Smack!
Howard Prep’s two defense men met the whizzing Carl Hemmer head-on. This time Taber High’s crack hockey player did not go through. Instead his body was catapulted backwards, with pieces of broken sticks flying in air, to land heavily some feet away and go skidding across the ice to bring up with a sickening thud against the sideboards.
“Wow! They certainly stopped him that time!” breathed a spectator. “Looked like dirty work, too! Illegal body-checking and free use of their sticks!... Yes, sir—there’s the referee waving them off the ice ... a major penalty for both of ’em!”
A chorus of boohs followed the two Howard defense men as they skated to the sideboards and clambered into the penalty box to remain out of the game for five minutes which, in this case, meant that the contest would be over before they could return.
“Hello—Carl’s hurt!” discovered the crowd, as the huddled figure sprawled near the sideboards, failed to rise. “He took quite a wallop!”

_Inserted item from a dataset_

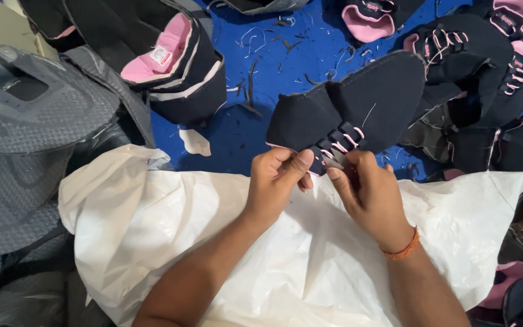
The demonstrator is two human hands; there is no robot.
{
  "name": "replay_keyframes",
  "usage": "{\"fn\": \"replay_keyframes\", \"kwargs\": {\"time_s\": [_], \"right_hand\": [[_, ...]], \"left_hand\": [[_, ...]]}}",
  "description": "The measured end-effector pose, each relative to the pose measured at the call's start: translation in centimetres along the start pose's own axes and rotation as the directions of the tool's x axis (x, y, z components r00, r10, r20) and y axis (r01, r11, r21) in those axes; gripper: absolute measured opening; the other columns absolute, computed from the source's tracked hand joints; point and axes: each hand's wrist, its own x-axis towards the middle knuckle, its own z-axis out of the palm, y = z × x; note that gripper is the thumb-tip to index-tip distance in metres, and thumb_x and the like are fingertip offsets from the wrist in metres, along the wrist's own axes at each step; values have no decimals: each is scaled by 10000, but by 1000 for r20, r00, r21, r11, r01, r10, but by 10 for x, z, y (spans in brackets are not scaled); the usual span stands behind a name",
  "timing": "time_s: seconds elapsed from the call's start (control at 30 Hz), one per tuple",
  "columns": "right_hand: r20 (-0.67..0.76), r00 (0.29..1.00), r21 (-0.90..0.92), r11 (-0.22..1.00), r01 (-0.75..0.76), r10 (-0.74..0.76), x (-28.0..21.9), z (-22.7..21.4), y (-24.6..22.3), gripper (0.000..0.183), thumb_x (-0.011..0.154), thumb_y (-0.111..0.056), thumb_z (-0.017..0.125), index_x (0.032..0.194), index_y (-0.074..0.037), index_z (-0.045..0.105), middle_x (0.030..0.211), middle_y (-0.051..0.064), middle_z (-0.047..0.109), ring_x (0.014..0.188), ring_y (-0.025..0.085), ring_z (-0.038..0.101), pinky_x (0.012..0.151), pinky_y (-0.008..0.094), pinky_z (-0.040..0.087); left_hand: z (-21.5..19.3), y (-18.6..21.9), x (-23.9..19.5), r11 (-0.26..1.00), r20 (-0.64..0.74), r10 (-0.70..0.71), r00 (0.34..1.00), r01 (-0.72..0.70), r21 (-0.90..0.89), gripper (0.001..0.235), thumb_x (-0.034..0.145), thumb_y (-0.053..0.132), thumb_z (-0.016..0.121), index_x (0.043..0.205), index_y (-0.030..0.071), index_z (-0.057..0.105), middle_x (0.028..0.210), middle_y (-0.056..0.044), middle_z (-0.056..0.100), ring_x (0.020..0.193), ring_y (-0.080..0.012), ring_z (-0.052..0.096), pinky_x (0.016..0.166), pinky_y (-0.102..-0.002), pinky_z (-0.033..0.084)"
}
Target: Trimming excess threads and loose material from shoe uppers using a small pair of snips.
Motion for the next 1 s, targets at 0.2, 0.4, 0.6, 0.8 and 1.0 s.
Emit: {"fn": "replay_keyframes", "kwargs": {"time_s": [0.2,0.4,0.6,0.8,1.0], "right_hand": [[-88,990,-145,985,98,-112,-3,9,6,309,950,-205,775,1044,-20,545,651,75,615,534,254,571,561,396,365],[-179,968,-162,976,147,-176,-9,19,6,306,984,-165,752,1104,-15,514,760,94,661,618,284,611,627,437,402],[-183,948,-285,937,202,-260,-8,23,19,220,1025,-119,713,1118,-20,539,831,131,676,674,324,616,634,439,435],[-195,972,51,989,140,-128,-15,4,24,177,1080,-94,652,1147,11,527,880,102,639,691,163,594,643,294,477],[-3,998,94,994,64,-64,-5,5,3,403,969,-168,764,1140,40,464,767,88,610,602,149,582,552,281,456]], "left_hand": [[-2,-7,2,984,49,-85,995,91,-155,394,1013,348,685,836,-3,668,699,-54,666,624,-100,623,602,-256,513],[0,-4,-1,986,39,-63,997,68,-154,379,1009,351,693,851,7,672,712,-49,661,640,-99,612,608,-256,498],[2,-6,-1,975,31,-66,997,71,-213,374,1014,334,697,817,20,649,710,-51,656,639,-104,607,610,-260,495],[-1,-2,6,955,-4,-71,997,66,-288,355,1001,311,707,792,34,629,691,-40,639,607,-107,604,575,-260,481],[0,4,4,996,-44,8,999,-12,-92,377,1005,317,710,771,29,640,662,-17,624,591,-72,584,547,-236,455]]}}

Knocked unconscious by the impact and suffering a jolting bump on his head, Taber’s hockey star was carried off the ice to the dressing room as the crowd gave him a burst of sympathetic applause. Minus two of her players, Howard Prep’s scoring possibilities were so reduced that she was forced to go strictly on the defensive save for lone attempts to put the puck in from long range. Taber High won the game a few minutes later, three goals to one—the injured Carl’s two goals again providing the margin of victory.

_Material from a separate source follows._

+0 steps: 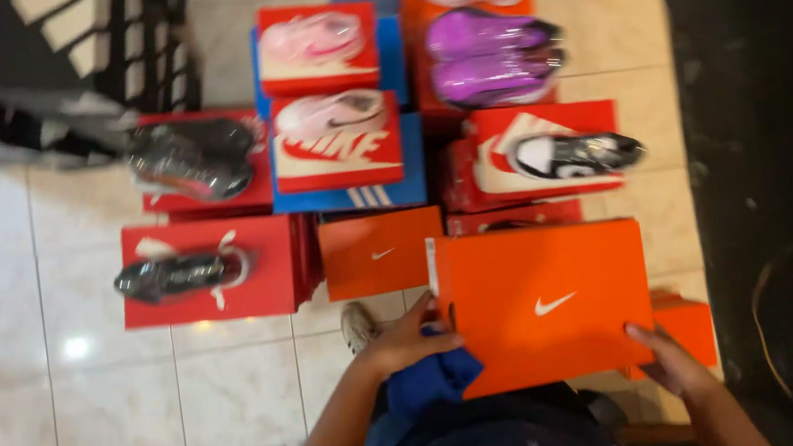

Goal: Wiping down shoe boxes with a cloth and stacking them in a warehouse

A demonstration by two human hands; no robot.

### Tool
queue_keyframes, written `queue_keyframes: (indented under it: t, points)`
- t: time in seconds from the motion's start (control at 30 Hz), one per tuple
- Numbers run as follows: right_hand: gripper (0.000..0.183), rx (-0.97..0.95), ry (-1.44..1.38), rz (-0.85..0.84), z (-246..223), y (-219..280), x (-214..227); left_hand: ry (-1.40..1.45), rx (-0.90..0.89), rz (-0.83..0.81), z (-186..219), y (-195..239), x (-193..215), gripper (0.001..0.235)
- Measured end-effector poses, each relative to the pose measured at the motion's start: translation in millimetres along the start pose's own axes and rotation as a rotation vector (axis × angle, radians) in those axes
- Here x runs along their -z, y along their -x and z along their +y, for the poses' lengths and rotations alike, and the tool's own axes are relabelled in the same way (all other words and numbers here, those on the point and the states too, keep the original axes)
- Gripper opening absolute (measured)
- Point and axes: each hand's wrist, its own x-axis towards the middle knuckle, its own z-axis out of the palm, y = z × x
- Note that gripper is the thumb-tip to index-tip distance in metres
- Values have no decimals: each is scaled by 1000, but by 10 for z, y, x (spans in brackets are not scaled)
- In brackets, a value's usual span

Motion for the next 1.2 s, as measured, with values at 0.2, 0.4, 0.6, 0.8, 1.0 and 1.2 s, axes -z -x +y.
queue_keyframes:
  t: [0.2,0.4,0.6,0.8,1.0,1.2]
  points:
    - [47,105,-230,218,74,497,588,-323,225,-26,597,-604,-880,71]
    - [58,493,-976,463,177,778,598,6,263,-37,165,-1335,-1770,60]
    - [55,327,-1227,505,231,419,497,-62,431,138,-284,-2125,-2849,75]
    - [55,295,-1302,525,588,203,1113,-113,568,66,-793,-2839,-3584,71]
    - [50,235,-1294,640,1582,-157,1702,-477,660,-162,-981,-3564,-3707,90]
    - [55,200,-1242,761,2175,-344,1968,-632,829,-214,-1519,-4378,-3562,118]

“Wonder how Carl is?” was Lank Broderick’s first question, as the teams left the ice. “I’d like to take a punch at those two Howard guys. Sorry they didn’t get back in play!”
Lank was Carl’s team-mate at left wing, Carl serving as forward on the right wing. They thought much of each other, Lank sacrificing his chances of scoring to feed the puck to Carl because of Carl’s admittedly greater prowess.

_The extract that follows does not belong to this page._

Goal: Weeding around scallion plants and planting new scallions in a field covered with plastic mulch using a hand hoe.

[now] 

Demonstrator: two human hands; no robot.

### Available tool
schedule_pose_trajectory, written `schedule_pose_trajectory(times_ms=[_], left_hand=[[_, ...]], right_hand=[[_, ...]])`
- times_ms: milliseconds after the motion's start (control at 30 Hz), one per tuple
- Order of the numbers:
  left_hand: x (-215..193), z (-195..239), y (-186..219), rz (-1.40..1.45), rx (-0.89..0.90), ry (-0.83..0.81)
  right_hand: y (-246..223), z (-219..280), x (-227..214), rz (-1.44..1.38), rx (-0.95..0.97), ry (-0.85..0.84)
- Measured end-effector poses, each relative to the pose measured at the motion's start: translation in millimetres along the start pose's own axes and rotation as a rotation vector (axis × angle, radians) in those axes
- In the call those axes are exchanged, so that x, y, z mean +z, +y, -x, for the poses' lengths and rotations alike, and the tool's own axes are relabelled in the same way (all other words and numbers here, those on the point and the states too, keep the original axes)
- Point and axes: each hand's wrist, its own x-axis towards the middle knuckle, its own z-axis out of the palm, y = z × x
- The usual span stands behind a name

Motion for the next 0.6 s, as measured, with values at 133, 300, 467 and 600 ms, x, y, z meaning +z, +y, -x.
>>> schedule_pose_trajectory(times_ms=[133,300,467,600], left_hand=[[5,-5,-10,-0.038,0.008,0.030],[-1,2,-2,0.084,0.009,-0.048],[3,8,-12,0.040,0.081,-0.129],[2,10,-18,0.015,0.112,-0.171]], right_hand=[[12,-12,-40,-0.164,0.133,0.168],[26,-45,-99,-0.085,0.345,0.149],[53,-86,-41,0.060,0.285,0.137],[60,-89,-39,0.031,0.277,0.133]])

“I’m not interested in who makes the scores, just so they’re made,” Lank had often said. “Besides, I’ve got sense enough to know that we’d have just an ordinary hockey team if it wasn’t for Carl ... and we’d be foolish if we didn’t build our six around him ... since he can do so much for us!”
In the locker room, stretched out on a rubbing table, fellow team-mates found their idol, Carl. Taber High’s right wing had just regained consciousness and was staring dazedly at the ceiling. He raised up on his elbows and reached out his hand for an imaginary stick.